Deep Learning Based Real-Time Spectrum Analysis for Wireless Networks

Conference: European Wireless 2021 - 26th European Wireless Conference
11/10/2021 - 11/12/2021 at Verona, Italy

Proceedings: European Wireless 2021

Pages: 6Language: englishTyp: PDF

Wicht, Jakob; Wetzker, Ulf; Frotzscher, Andreas (Fraunhofer Institute for Integrated Circuits, Division Engineering of Adaptive Systems EAS Dresden, Germany)
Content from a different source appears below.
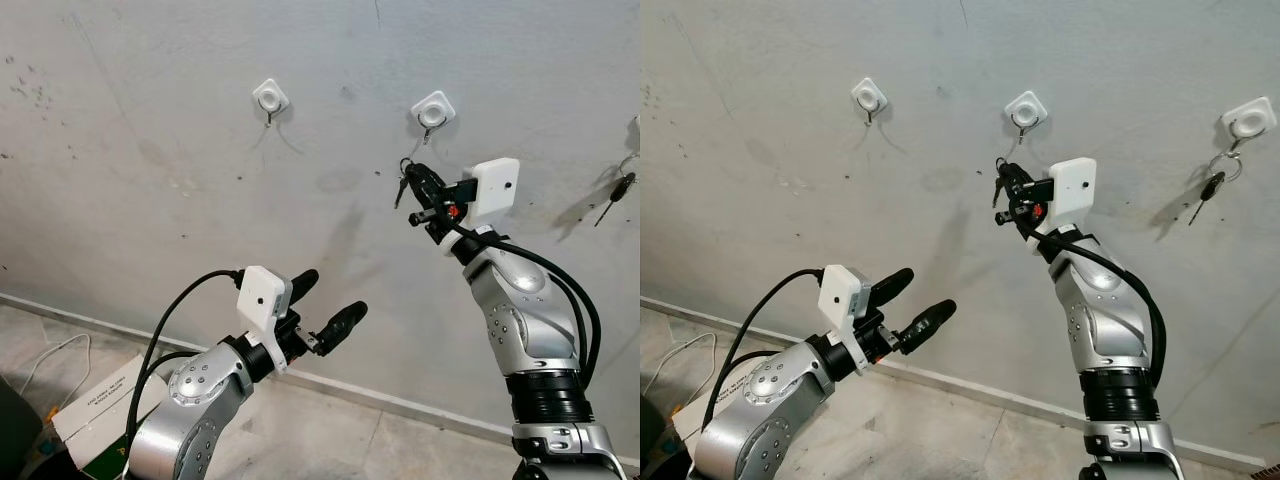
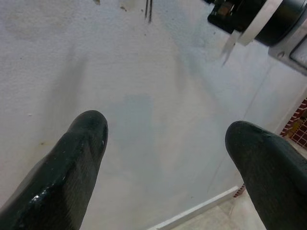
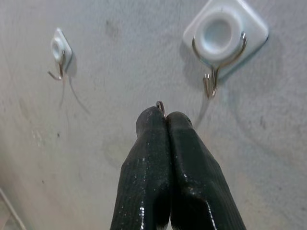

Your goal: Hang keys on a hook

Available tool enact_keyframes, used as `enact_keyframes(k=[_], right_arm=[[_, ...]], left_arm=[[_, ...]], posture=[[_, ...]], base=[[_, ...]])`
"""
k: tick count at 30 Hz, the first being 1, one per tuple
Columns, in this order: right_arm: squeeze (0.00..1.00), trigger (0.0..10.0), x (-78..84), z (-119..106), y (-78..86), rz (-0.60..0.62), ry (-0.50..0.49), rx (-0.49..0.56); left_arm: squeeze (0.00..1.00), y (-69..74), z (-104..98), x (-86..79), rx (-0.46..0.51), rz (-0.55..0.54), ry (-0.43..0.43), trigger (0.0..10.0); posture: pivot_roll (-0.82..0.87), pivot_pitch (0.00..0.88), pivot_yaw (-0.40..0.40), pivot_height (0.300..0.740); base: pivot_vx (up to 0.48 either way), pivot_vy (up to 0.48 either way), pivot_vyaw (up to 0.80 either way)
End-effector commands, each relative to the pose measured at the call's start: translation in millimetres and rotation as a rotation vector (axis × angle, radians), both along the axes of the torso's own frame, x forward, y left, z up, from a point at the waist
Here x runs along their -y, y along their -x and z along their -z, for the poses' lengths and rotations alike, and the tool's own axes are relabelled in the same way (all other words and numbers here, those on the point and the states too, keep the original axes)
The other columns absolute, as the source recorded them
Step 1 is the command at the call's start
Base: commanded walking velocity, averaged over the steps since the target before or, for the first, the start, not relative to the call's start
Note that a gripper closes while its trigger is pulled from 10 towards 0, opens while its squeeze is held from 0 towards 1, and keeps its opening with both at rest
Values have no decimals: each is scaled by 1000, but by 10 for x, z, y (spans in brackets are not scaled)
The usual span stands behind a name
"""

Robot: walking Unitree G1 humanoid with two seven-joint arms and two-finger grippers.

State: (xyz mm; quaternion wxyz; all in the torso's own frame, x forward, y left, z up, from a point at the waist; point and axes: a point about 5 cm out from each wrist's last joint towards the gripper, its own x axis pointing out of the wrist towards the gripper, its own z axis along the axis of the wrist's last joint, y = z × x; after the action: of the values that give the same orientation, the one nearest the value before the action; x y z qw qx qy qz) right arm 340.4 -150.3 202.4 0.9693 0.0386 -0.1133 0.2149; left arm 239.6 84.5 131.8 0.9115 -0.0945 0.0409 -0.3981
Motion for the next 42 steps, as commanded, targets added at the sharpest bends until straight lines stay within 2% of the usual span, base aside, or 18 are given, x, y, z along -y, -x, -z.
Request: enact_keyframes(k=[1,13,27,42], right_arm=[[0,10000,-7,-117,-22,-4,-18,32],[0,10000,37,-237,-153,34,-79,44],[0,10000,159,-145,-174,70,-134,-8],[0,10000,77,-66,-213,64,-167,-61]], left_arm=[[0,4,-29,-5,10,16,-7,10000],[0,-7,-50,-33,17,12,-9,10000],[0,-12,-36,-35,13,15,-10,10000],[0,-9,-28,-32,10,14,-13,10000]], posture=[[10,0,106,740],[19,0,105,740],[20,0,102,740],[21,0,103,740]], base=[[0,0,0],[0,0,0],[0,0,0],[0,0,0]])
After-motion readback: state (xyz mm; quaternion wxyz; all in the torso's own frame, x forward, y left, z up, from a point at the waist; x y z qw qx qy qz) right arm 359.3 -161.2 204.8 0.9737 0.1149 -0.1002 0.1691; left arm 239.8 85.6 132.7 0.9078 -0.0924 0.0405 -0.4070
Wireless networks are indispensable in today’s production and automation. In an industrial environment, they are used in particular for networking moving or inaccessible parts of a factory. Due to difficult signal propagation conditions as well as coexisting wireless networks, transmission errors that can lead to malfunctions in the application are often very difficult to identify. Wireless remote monitoring systems are essential tools for diagnosing such faults. This work is intended to contribute to the improvement of failure analysis tools for wireless networks. The fundamental approach relies on an extension of standard protocol analysis tools by sensitive measurements of a spectrum analyser. Using Machine Learning-based image processing algorithms, individual frames of different radio technologies are detected in real time and classified according to their communication standard. A subsequent statistical processing or anomaly detection provides an abstract view to the spectrogram and enables a cross connection to the protocol analysis. Using IEEE 802.11 as an example, it can be shown that frames and frame collisions can be detected with a high degree of accuracy. In conclusion, the performance of the developed method is evaluated and compared with a protocol-based monitoring system.